Even though the young men featured in Ninian Doff’s energetic comedy Get Duked! aren’t the most likeable of characters when we first meet them, they do grow on you. And by the film’s end, their unwitting streaks of dumb luck (and Doff’s wonderfully poised sense of aesthetics) are enough to make us care about them in a manic comedy that’s both gratifying and just broad enough to appreciate the film’s weird edges.
The young men in question are Dean (Rion Jordan), DJ Beatroot (Viraj Juneja), and Duncan (Lewis Gribban), juvenile delinquents forced to participate in the Duke of Edinburgh wilderness trek across the Scottish Highlands in the hopes of reforming them from the toilet-exploding escapades that landed them there. Also along for the trip is Ian (Rian Jordan), who sticks out like a sore thumb because he’s there for his own intellectual and survival edification. One running gag shows him studiously checking, and then erasing, skills such as “teamwork” and “foraging” that should be collected by the group along the way.
Unceremoniously dumped in the middle of nowhere and told to meet their counselor (Johnathan Aris) several miles away at a campsite, Get Duked! begins like a teen version of something legendary British filmmaker Alan Clarke might have made in his day, although I’m sure his version would have highlighted the drugs and morose angst of these boys tenfold. Instead, in the hands of filmmaker Doff, the film swerves from comedy to witchy horror in an instant as the boys are soon tailed (and shot at) by a masked man (Eddie Izzard) who seems more concerned with ethnic cleansing than helping these poor sods find their way along the fields.
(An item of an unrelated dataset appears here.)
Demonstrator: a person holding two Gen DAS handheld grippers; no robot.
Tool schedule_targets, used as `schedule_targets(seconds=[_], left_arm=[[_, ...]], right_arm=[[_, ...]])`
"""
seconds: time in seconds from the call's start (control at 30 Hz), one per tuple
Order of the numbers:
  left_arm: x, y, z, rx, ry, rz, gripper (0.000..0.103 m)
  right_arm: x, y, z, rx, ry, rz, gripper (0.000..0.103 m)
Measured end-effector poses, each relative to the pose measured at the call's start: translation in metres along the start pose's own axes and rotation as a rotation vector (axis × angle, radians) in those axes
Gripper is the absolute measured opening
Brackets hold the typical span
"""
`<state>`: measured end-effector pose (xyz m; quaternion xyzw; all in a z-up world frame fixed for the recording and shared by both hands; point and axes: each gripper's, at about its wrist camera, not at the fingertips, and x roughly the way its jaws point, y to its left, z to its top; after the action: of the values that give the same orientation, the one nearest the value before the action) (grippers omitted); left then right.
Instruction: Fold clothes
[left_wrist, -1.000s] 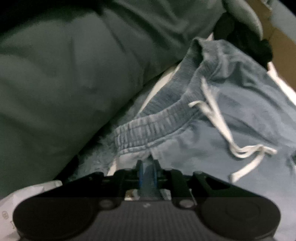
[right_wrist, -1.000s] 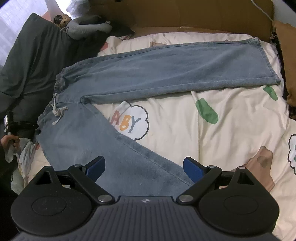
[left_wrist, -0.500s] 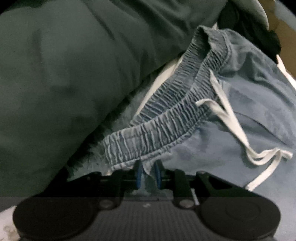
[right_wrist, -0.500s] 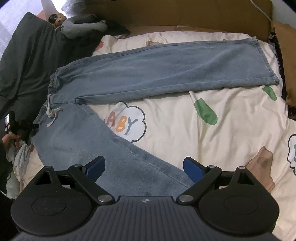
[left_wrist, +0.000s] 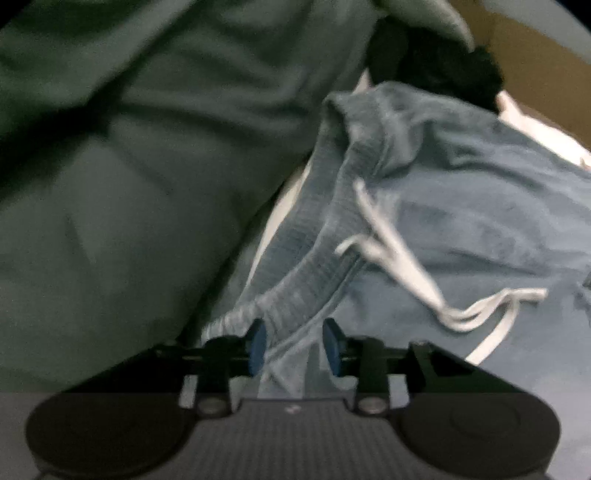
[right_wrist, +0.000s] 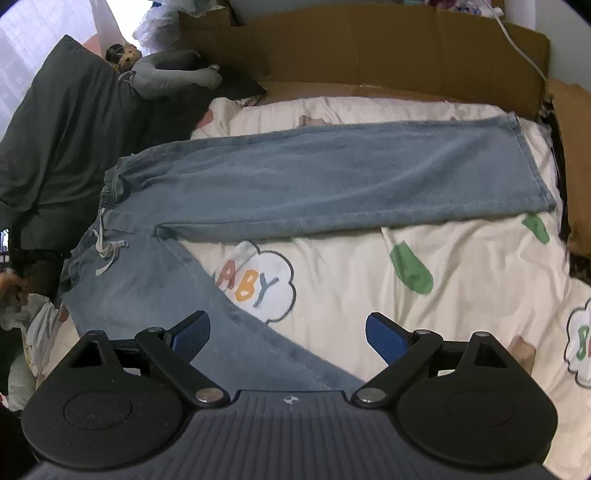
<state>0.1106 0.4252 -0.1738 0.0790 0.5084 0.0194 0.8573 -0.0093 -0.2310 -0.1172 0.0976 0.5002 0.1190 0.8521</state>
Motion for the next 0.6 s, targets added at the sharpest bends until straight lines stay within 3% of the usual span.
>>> schedule_targets(seconds=[0.3, 0.6], left_arm=[[0.019, -0.028, 0.040, 0.102, -0.064, -0.010, 0.041], [0.050, -0.052, 0.075, 0.152, -0.125, -0.006, 0.040]], right_arm=[[0.032, 0.037, 0.052, -0.075, -0.067, 0.010, 0.095], [0.123, 0.035, 0.092, 0.018, -0.080, -0.073, 0.095]])
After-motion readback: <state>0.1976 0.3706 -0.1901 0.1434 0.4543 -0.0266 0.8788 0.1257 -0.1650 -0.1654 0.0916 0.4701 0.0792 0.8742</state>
Naturally, Get Duked! doesn’t mire itself within incestual-like horror tropes for long. It’s too buoyant and littered with wonderful sight gags to take itself too seriously. Stop-downs for music videos (since DJ Beatroot’s rap skills become a huge linchpin for the narrative), drug-addled episodes, and entertaining comedic twists fill the second half of the film. This is a film that generates enormous humor from a rolling van in the background, or the manner in which the local police (led by actress Kate Dickie) become excited when they can replace their top current case of “bread thief” to “pedophile terrorist”.
Generating large buzz coming out of last year’s South By Southwest Festival, Get Duked! should impress anyone looking for a rather shaggy comedy in humble clothing.
Get Duked! begins streaming on Amazon Prime on Friday, August 28, 2020.